J. Korean Math. Soc. 2024; 61(5): 1035-1050
Online first article August 27, 2024 Printed September 1, 2024
https://doi.org/10.4134/JKMS.j230437
Copyright © The Korean Mathematical Society.
Dankook University
The Cameron--Martin translation theorem describes how Wiener measure changes under translation by elements of the Cameron--Martin space in an abstract Wiener space (AWS). Translation theorems for the analytic Feynman integrals also have been established in the literature. In this article, we derive a more general translation theorem for the analytic Feynman integral associated with bounded linear operators (B.L.OP.) on AWSs.
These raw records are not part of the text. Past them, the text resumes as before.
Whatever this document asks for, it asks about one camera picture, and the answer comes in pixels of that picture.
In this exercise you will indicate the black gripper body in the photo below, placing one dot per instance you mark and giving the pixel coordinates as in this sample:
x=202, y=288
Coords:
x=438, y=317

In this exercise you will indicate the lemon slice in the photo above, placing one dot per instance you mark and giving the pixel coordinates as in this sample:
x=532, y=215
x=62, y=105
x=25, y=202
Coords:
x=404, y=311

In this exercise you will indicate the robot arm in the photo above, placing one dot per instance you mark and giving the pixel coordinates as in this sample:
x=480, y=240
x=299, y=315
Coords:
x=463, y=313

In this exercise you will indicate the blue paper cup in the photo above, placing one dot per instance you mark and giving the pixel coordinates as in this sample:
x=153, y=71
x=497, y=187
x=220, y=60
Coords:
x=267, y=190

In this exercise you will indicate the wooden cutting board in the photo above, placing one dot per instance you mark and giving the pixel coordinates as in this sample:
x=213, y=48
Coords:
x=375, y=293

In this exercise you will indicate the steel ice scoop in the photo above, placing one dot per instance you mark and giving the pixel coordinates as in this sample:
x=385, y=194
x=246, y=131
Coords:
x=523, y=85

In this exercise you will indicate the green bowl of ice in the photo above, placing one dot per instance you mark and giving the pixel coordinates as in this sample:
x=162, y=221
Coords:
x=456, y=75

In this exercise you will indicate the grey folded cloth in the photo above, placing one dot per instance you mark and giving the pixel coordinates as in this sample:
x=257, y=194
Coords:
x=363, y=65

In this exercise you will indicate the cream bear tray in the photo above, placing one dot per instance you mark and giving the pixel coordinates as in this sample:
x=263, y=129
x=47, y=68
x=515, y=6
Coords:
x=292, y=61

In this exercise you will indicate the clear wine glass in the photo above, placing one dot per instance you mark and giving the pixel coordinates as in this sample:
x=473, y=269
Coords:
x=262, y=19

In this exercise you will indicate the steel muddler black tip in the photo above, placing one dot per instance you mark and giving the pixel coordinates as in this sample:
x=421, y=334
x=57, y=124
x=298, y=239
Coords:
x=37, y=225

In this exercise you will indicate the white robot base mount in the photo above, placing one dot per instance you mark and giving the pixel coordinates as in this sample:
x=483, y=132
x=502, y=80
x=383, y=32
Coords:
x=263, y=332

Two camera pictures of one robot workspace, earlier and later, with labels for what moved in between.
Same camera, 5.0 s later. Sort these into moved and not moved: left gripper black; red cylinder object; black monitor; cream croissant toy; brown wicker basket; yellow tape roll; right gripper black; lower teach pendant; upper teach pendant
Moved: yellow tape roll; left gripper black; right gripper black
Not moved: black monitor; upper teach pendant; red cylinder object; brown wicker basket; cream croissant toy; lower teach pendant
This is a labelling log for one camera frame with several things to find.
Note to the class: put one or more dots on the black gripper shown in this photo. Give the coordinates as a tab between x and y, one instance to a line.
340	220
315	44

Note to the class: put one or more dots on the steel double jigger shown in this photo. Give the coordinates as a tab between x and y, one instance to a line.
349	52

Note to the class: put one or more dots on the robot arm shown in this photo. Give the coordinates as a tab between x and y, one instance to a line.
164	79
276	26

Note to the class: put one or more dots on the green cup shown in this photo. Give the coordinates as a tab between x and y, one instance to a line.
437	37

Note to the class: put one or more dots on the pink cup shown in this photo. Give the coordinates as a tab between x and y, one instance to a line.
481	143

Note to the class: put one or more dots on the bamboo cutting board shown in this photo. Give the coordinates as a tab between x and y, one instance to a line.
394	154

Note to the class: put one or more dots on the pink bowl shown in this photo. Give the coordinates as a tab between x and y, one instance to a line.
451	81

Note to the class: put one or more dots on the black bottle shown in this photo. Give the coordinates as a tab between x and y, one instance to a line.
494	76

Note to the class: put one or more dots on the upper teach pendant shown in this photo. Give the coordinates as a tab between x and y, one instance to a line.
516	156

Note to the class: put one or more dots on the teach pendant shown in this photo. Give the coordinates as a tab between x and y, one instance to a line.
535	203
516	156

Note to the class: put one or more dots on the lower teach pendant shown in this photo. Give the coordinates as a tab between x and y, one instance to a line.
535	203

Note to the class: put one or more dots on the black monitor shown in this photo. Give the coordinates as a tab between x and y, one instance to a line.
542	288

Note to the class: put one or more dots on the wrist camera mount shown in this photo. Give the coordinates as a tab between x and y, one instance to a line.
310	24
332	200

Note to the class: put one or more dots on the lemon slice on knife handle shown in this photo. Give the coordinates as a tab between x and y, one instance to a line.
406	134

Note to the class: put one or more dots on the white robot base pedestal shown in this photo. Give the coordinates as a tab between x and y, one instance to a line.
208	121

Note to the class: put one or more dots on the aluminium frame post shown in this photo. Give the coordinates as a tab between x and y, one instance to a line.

To do this, we use a certain behavior which exists between the analytic Fourier--Feynman transform (FFT) and the convolution product (CP) of functionals on AWS. As an interesting application, we apply this translation theorem to evaluate the analytic Feynman integral of the functional \[ F(x)=\exp\bigg(-iq \int_0^Tx(t)y(t)d t \bigg),\quad y\in C_0[0,T], \, q\in\mathbb R\setminus\{0\} \] defined on the classical Wiener space $C_0[0,T]$.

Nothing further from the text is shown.